Mehr US-Soldaten, neue Ziele für den Irak

Neue US-Irakstrategie in der Diskussion: Bush bekommt keinen Blankoscheck mehr, sagt Demokratin Nancy Pelosi

BERLIN taz ■ Wenige Tage ehe US-Präsident George W. Bush öffentlich seine neue Strategie für den Irak bekannt geben will, ist die Diskussion darüber in den USA voll entbrannt. Einem Bericht der New York Times zufolge will Bush nicht nur 20.000 zusätzliche US-Soldaten im Irak einsetzen. Auch die irakische Regierung soll auf der politischen Ebene neue Ziele gesteckt bekommen, an deren Erfüllung künftige Zusammenarbeit geknüpft sein soll. So soll Irak etwa zügig Regionalwahlen abhalten, um so eine größere Beteiligung der Sunniten am politischen Prozess zu sichern. Auch soll schnell das Gesetz über die Verteilung der Erdöleinkünfte zwischen Zentralregierung und Regionen beschlossen werden, um den Sunniten die Angst zu nehmen, bei der Verteilung der irakischen Reichtümer leer auszugehen. Die Wiederaufbauhilfen sollen künftig besser auf die verschiedenen Landesteile und Volksgruppen verteilt werden. Allerdings sind solche Vereinbarungen schon in der Vergangenheit getroffen, aber nie eingehalten worden.

Mit den zusätzlichen Truppen wollen die USA vor allem in Bagdad schnelle Erfolge gegen die Aufständischen erzielen. Die irakische Hauptstadt gilt längst als Schlüssel des Konflikts.

Während US-Einsätze gegen Hochburgen des Aufstands im vergangenen Jahr im Rahmen der Operation „Together Forward“ daran scheiterten, dass die US-Truppen danach wieder abzogen und die irakischen Sicherheitskräfte keine dauerhafte Kontrolle aufbauen konnten, sollen die US-Streitkräfte jetzt auch diesen Teil übernehmen.

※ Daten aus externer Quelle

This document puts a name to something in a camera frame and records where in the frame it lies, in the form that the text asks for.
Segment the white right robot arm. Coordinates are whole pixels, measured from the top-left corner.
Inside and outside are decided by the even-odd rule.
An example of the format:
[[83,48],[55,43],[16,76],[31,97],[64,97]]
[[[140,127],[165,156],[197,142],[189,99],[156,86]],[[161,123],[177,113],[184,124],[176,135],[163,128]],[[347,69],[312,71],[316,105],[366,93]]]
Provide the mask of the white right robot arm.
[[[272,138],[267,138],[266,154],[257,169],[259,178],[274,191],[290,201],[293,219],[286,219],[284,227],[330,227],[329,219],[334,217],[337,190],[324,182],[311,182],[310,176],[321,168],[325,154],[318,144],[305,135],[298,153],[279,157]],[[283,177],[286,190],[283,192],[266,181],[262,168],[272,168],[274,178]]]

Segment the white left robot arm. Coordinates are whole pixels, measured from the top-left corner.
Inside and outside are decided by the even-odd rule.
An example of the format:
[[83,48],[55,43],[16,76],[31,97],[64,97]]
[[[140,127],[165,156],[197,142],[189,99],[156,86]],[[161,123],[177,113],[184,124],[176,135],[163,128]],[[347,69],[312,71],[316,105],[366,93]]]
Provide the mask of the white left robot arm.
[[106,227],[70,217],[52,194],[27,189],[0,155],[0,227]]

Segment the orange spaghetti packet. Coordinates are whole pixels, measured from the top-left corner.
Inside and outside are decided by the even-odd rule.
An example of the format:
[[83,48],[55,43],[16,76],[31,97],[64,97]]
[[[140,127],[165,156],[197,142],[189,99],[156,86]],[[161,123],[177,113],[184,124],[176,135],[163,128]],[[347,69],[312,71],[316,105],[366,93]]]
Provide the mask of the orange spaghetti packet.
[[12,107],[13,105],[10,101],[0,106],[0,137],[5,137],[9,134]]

Außerdem soll, im Unterschied zu früher, die Sicherheit der irakischen Bevölkerung vor Anschlägen und ethnischer Gewalt stärker im Vordergrund stehen. Im vergangenen Jahr 2006, berichtet die Washington Post unter Berufung auf Zahlen des irakischen Gesundheitsministeriums, seien rund 23.000 Iraker der Gewalt zum Opfer gefallen, rund 17.000 allein in der zweiten Jahreshälfte.

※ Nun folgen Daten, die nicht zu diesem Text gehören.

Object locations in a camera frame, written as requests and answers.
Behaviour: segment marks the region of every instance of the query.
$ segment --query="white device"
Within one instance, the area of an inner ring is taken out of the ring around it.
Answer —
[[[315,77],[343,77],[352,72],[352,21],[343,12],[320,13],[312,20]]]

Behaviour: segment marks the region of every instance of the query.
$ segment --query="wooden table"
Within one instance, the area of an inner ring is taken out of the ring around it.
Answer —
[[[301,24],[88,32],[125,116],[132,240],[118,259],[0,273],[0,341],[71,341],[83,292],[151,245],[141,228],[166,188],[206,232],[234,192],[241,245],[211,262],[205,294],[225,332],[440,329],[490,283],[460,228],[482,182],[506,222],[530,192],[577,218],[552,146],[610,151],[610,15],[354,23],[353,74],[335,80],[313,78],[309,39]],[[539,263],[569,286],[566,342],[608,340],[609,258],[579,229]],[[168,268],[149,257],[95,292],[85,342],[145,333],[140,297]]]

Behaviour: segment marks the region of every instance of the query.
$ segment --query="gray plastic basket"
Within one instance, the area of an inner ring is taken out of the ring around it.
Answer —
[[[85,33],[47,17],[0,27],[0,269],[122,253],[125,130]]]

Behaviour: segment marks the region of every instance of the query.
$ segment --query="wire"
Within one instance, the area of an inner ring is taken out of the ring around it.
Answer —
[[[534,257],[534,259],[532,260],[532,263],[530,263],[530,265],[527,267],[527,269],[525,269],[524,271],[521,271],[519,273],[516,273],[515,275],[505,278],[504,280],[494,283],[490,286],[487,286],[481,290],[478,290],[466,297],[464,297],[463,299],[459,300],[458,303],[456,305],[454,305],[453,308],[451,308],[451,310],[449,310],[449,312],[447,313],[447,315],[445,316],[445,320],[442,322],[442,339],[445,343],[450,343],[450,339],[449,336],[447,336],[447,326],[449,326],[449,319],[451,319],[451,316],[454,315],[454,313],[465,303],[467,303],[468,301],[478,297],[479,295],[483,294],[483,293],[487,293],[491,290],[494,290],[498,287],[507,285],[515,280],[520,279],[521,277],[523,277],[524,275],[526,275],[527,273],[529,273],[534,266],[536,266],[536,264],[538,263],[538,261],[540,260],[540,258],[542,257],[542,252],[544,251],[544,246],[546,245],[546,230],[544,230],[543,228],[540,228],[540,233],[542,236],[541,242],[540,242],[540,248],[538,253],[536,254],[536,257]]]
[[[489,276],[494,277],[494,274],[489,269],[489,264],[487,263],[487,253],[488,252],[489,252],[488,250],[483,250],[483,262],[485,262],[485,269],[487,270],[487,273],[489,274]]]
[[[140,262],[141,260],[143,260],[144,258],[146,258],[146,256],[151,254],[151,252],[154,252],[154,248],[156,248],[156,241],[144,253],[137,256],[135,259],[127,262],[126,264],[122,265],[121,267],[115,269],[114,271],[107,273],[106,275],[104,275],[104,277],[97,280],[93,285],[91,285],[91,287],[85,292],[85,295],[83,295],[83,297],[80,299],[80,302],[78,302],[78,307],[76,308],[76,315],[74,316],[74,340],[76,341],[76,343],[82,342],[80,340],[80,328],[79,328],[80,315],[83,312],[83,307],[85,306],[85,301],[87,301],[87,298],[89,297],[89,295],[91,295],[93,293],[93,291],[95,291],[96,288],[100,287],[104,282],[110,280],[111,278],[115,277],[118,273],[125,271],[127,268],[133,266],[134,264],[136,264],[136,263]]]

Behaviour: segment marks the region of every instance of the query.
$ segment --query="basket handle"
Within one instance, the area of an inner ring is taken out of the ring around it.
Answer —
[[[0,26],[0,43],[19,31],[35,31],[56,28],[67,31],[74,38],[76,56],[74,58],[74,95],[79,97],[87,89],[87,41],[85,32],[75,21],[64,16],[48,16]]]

In Washington hat die neue Sprecherin des Repräsentantenhauses, die Demokratin Nancy Pelosi, inzwischen angekündigt, dem Präsidenten stärker als bisher auf den Zahn zu fühlen. Wenn der Präsident mehr Truppen entsenden wolle, „muss er das rechtfertigen“, sagte Pelosi im Fernsehsender CBS. „Und das ist etwas Neues für ihn, denn bis jetzt hat ihm der republikanische Kongress stets einen Blankoscheck ausgestellt, ohne Überprüfung, ohne Standards, ohne Bedingungen“, sagte Pelosi weiter. Der demokratische Vorsitzende des Auswärtigen Ausschusses im Senat, Joe Biden, wies allerdings darauf hin, dass der Kongress Bush kaum daran hindern könne, zu tun, was er für richtig halte: „Er hat das verfassungsmäßige Recht, die Truppen für immer dort zu lassen, wenn er das will“, sagte Biden, der nebenbei noch seine Bewerbung für die demokratische Präsidentschaftskandidatur 2008 ankündigte, im Fernsehsender NBC.

General Raymond T. Odierno, die militärische Nummer zwei im Irak, sagte am Sonntag, selbst mit neuen Truppen werde es noch zwei bis drei Jahre dauern, bis die USA im Irakkrieg klar die Oberhand gewinnen.